What are the reasons for remapping a computer

Bad Rabbit

Bad Rabbit is a strain of ransomware that first appeared in 2017. He seemed to have his sights set on media companies in Russia and Ukraine. In most cases, it spread by posing as an update to Adobe Flash Media Player and tricking victims into clicking and opening a malicious file.

Like other types of ransomware, bad rabbit virus locks victims' computers, servers, or files and prevents access until the ransom - usually in Bitcoin - is paid. Learn more about ransomware here.

history

Bad Rabbit first appeared in 2017 and is similar to the ransomware strains WannaCry and Petya.

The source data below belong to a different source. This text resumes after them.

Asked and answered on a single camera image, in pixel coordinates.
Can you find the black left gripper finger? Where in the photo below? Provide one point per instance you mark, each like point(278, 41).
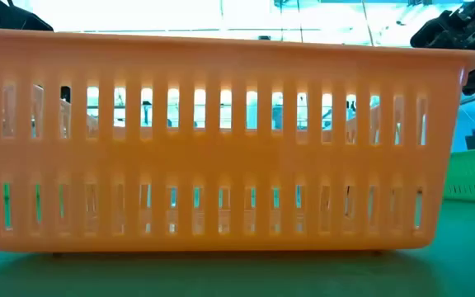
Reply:
point(27, 20)

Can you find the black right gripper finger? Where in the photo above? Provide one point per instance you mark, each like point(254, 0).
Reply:
point(437, 33)

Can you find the green slotted plastic basket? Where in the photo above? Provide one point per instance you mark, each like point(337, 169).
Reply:
point(474, 173)

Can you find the orange slotted plastic basket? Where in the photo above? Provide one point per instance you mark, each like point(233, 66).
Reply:
point(237, 156)

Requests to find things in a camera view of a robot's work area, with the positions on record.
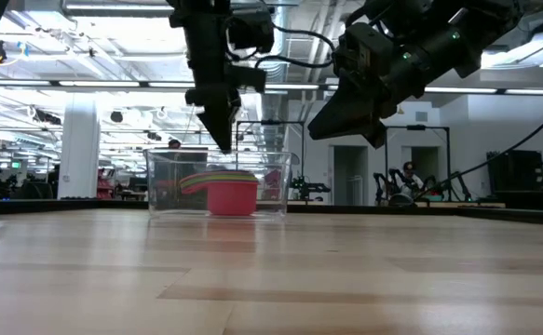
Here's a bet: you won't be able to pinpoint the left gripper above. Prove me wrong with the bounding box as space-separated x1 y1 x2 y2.
167 0 268 154

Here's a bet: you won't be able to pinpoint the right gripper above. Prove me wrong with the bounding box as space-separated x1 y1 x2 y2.
306 20 429 151

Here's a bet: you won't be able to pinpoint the green measuring cup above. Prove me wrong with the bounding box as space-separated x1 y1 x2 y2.
180 175 259 191

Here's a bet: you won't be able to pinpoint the red measuring cup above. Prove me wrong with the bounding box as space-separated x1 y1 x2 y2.
180 180 260 218

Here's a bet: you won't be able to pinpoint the clear plastic basket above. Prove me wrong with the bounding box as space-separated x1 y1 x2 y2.
143 147 294 220

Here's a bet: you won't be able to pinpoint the LED light bar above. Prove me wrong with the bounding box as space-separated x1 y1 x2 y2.
0 78 543 97

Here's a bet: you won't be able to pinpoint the red background cart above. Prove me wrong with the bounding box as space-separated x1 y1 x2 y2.
97 167 115 201

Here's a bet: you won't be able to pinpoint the white pillar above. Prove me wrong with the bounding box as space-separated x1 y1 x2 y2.
57 91 102 201

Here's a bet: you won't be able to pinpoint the black background monitors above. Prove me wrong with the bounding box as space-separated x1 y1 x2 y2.
485 149 543 194

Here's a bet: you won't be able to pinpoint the black background station frame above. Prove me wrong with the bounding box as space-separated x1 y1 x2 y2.
384 124 453 188

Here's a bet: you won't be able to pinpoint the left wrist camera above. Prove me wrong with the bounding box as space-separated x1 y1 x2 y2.
227 6 277 54

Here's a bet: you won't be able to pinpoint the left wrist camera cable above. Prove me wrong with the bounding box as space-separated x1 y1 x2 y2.
251 22 338 71

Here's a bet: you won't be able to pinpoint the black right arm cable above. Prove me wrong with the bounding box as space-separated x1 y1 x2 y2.
413 96 543 203

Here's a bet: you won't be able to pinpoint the black table frame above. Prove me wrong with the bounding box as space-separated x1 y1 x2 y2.
0 197 543 228

Disguised as an Adobe Flash installer, Bad Rabbit spreads through drive-by downloads on compromised websites. This means that victims could be exposed to the virus just by visiting a malicious or compromised website. The malware is embedded in the websites using JavaScript that is inserted into the website's HTML code.

When someone clicks on the malicious installer, Bad Rabbit encrypts the files and presents users with a sober black and red message that says, “If you see this text, you will no longer have access to your files. Perhaps you have been looking for a way to get your files back. Don't waste your time. "

The text calls for around $ 280 in Bitcoin and gives 40 hours for payment.[1] The victims reported that after paying, their files were actually unlocked, which is not always the case with other ransomware attacks.

Elimination

Ransomware like Bad Rabbit attacks the network in one of two ways: as an encryption program (as in the case of Bad Rabbit) or as a screen lock. Encryption programs lock data on a target system and the content becomes inaccessible without a decryption key. A screen lock blocks access to the system through a lock screen that merely claims that the system is encrypted.[2]

In either case, preventing ransomware is a far better option than eliminating it.

Once you realize that you are a victim of a Bad Rabbit ransomware attack, here are some steps you should take:[3]

  1. Contact law enforcement agencies.
  2. Disconnect your network from any computers, servers, or other devices.
  3. Use your understanding of the threat intelligence to determine the scope of the problem.
  4. Arrange a response. Some types of ransomware, such as B. Screen locks are easier to remove. Others may require a complete re-mapping (deletion) of systems and restoring of files from a backup.
  5. Look for free ransomware decryption tools - but don't rely on them. They don't work for every type of ransomware and may not help you recover your files.
  6. Use your backup systems to restore blocked files.

[1] Lena Fuks (Security Boulevard). "10 Ransomware Attacks You Should Know About in 2019." April 2019.